For some reason I was really worried about Mg3's delivery. Looking back, I'm perplexed as to why her delivery made me so anxious. My support system had improved from what it was like with previous births. We were finally living in our hometown where I could access my relatives AND friends. Perhaps it was because, our lifestyles had changed so much. People were busier and more difficult to access in NYC. People around me always seemed to be running. Their lives stretched them so much. I didn't think they were available, though I never doubted they loved me.
I worried a lot about who would be around to take me to the hospital, and if everything would work out for someone to stay with my 3 older children. If my husband was at work when labor started, I realized that under the best of circumstances it would take him a minimum of ninety minutes to reach me. Everyone worked, so I kept replaying this scenario over and over with everyone I knew. Maybe I could ask a fellow homemaker? What about their kids and routines? Would they get to me in time? For some reason, all of this became a huge deal to my pregnant mind.

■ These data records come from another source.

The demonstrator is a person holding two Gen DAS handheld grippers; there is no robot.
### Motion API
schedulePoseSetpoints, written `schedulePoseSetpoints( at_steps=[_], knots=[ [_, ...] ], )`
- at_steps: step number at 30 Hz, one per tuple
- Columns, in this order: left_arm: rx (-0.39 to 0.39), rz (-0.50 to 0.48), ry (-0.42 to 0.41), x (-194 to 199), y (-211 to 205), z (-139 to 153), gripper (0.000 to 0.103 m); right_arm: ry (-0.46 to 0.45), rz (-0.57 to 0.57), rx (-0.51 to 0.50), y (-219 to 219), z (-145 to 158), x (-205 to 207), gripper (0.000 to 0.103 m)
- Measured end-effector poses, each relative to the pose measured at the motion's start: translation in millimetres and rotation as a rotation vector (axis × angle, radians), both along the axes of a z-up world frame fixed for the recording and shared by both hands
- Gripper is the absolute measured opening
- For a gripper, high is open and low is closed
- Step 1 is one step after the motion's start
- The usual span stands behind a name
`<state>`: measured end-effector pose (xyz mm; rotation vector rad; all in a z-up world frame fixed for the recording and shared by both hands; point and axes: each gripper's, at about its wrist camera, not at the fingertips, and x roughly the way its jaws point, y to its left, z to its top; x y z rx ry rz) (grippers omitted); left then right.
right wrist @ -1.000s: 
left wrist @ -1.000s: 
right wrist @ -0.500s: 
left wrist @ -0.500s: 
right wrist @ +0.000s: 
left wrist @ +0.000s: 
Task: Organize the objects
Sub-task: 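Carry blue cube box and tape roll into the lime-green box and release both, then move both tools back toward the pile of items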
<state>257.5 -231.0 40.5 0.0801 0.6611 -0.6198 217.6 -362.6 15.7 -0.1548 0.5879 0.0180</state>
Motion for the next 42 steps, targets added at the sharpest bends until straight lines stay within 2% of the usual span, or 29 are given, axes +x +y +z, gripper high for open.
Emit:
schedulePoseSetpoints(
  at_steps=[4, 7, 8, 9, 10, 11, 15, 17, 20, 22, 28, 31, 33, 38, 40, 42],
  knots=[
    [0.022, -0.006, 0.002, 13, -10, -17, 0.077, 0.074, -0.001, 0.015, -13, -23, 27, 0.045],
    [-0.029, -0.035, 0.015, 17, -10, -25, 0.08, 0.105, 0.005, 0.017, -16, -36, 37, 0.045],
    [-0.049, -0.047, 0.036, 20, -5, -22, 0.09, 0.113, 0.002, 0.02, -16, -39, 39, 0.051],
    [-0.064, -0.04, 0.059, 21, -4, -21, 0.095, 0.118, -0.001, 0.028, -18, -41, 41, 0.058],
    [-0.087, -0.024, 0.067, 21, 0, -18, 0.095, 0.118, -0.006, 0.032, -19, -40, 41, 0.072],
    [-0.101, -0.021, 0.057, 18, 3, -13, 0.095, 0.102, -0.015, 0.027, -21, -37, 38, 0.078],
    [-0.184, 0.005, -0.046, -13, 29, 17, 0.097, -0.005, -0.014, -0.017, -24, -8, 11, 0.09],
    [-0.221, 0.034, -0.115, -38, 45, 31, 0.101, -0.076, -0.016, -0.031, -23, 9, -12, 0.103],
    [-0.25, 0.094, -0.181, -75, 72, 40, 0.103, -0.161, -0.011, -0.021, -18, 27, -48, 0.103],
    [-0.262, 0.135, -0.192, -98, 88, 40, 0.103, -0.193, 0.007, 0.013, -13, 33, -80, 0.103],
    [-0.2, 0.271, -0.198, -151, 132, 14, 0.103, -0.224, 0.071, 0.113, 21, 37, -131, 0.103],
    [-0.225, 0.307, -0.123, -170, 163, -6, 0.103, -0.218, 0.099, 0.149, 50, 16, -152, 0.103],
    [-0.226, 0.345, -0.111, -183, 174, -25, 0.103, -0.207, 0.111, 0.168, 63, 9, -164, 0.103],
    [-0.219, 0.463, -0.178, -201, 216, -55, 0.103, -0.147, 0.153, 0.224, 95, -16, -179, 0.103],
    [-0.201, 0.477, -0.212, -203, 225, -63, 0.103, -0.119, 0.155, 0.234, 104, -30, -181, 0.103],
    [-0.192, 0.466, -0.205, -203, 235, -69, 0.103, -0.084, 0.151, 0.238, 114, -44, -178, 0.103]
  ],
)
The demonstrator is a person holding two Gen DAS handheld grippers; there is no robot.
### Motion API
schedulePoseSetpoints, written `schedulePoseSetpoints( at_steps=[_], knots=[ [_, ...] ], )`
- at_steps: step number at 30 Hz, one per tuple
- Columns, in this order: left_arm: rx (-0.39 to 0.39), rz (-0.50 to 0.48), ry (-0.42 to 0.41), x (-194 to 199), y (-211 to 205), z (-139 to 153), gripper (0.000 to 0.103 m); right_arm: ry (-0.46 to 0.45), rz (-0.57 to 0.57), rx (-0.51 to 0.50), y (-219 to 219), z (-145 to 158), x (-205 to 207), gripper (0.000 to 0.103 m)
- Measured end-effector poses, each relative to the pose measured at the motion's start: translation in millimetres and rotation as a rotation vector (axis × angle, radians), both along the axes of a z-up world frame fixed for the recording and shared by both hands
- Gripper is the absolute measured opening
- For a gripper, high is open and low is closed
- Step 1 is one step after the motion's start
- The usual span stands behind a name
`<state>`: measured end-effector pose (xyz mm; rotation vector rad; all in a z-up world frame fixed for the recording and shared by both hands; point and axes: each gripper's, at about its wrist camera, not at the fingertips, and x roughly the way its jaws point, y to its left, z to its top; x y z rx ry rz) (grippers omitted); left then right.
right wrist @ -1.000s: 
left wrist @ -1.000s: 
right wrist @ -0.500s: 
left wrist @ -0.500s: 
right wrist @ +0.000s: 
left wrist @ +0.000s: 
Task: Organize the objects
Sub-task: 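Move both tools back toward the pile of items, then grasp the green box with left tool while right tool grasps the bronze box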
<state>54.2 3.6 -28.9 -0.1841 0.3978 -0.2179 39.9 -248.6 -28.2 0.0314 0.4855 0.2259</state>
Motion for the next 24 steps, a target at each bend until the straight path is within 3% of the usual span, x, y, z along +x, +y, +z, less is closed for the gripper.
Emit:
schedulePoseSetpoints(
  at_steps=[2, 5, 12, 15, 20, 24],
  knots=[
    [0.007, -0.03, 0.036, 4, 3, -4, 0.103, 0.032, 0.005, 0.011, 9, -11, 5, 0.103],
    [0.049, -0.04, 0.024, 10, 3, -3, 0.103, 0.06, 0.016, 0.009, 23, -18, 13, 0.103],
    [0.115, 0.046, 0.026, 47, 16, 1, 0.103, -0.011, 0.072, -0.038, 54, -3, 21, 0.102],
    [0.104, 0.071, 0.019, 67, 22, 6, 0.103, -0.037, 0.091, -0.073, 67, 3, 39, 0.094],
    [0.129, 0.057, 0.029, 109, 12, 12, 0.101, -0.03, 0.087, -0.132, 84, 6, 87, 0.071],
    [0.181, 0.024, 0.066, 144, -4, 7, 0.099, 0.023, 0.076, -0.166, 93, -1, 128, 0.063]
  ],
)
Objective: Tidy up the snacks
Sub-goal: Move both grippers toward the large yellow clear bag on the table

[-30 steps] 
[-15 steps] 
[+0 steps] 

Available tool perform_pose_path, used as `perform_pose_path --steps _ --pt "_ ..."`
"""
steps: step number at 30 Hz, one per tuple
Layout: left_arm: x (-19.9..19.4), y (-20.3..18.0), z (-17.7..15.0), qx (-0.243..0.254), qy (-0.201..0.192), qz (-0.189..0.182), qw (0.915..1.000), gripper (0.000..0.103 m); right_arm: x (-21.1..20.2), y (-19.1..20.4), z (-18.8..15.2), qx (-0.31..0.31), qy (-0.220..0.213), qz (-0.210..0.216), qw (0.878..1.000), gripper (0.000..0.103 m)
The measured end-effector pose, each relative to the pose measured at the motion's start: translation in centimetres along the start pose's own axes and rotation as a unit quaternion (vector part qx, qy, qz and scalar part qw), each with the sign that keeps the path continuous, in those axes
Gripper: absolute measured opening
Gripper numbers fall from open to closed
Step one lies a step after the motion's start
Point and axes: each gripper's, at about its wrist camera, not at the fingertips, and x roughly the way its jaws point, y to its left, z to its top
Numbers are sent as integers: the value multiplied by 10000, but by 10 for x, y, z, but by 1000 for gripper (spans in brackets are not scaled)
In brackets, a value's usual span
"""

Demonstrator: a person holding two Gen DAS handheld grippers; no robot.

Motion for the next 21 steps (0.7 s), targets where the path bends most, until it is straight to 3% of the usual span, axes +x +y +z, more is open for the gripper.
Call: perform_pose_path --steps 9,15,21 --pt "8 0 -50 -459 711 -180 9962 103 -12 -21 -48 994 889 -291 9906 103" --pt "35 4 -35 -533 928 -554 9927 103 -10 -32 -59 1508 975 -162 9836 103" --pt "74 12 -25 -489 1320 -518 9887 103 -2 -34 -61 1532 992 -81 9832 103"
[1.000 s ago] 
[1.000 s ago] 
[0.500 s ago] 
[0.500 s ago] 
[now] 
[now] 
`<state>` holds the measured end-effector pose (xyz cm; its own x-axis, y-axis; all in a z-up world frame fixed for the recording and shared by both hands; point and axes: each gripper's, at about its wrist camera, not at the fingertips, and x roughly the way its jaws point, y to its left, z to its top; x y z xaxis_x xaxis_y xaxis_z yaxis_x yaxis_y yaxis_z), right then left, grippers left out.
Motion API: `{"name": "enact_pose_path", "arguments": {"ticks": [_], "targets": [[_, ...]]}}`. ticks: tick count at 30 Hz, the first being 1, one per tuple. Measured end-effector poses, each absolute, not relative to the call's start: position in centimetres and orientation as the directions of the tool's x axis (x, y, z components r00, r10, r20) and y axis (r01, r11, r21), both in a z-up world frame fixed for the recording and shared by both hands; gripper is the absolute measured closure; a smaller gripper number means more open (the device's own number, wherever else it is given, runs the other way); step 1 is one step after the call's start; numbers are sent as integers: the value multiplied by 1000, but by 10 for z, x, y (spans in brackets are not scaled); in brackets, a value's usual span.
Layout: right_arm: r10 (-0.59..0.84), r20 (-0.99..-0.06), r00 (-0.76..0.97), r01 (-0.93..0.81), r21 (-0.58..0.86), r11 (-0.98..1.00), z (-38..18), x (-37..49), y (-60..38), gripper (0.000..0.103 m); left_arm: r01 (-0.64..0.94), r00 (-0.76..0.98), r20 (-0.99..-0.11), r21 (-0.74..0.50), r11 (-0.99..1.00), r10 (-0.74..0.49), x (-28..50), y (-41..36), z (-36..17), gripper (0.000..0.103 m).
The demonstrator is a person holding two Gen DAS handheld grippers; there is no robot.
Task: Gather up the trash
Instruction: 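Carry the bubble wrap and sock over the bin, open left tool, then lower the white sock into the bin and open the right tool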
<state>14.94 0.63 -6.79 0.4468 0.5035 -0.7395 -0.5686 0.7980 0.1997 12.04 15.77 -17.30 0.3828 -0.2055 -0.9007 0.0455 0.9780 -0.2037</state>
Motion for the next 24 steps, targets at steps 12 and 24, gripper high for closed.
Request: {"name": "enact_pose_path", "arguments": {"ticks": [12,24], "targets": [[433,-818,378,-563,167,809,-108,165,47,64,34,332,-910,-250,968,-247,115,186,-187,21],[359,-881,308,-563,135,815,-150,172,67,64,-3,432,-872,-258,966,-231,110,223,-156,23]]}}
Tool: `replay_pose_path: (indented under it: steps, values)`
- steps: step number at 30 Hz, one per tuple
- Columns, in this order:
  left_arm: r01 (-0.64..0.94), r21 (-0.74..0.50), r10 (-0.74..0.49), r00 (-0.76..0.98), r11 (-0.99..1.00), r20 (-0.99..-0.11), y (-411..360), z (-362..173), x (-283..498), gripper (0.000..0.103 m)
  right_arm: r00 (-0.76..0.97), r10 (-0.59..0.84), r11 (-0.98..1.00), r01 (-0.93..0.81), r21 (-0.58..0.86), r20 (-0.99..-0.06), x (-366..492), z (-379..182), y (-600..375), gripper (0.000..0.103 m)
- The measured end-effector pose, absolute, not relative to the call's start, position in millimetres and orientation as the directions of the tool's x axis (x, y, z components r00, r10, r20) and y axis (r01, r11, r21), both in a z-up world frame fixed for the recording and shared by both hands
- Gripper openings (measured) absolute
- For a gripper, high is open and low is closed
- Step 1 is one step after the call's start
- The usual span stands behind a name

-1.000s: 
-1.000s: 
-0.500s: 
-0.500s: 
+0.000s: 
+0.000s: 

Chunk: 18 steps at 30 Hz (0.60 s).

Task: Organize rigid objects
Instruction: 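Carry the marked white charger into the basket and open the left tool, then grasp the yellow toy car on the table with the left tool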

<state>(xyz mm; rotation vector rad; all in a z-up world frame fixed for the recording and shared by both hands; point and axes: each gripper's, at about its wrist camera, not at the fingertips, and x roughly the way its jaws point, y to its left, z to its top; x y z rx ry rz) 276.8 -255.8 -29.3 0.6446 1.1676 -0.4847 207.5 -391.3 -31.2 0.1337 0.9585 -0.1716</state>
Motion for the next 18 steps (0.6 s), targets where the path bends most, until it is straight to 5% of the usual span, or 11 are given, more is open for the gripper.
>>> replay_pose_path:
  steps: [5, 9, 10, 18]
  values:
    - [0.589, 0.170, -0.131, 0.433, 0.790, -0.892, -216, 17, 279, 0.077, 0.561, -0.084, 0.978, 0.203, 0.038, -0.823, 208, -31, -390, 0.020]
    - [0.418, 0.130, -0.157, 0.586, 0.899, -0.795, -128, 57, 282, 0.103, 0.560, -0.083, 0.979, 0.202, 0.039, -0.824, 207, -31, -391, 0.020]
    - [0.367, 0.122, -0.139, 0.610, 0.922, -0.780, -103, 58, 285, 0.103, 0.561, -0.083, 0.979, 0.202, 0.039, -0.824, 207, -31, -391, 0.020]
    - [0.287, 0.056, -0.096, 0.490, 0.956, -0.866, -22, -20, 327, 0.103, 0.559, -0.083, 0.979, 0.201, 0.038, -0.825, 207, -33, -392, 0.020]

I should have exhaled, because God has always shown himself faithful to me. I never know the details in advance, but things work out.
I started having labor contractions at 1AM on a Sunday morning. I stayed in bed for as long as I could. They were easy contractions. Everyone in the house was sleeping peacefully. The pain wasn't bad at all, but around 4 AM, I decided to get in the shower because it was soothing. I had been training myself to relax through an all natural birth and had a midwife waiting for me at the hospital. The shower really relaxed me and sped things up. By 5 AM I was certain I was having strong productive contractions, so I woke my husband up and called the midwife.
She picked something up in my voice in the midst of a contraction because suddenly she shouted, "WHAT ARE YOU STILL DOING AT HOME???"
I called my sister who lived in the same development. In fact, I could look at her front door from my living room window. They agreed to come and stay with the sleeping kids while my husband and I rushed to the hospital.
When we arrived I was almost completely dilated. The pain of the contractions didn't challenge me until it was time to push. I thought I'd never make it through, but after several pushes Mg3 was out.
For the first time I realized what a woman's body really feels like after pushing out a baby. Minus the epidural....everything was throbbing. I remember being really puzzled by this and asking the nurse if something was wrong, but she laughed and reminded me that I had just passed a baby through a spot that's not generally so stretched. LOL! I was sooooo happy.
My first impression of Mg3 was awe. She was so alert. She stared at me with eyes that were communicating a message. It scared me a little. This was no senseless blank slate. She looked at me like, "Hi Mom! So this is what you look like."
She seemed to be studying me as intently as I was studying her and I was struck by the reality that I had been given another person to cherish.
Happy Birthday Mg3! You're still the same and I'm so grateful God trusted me with you.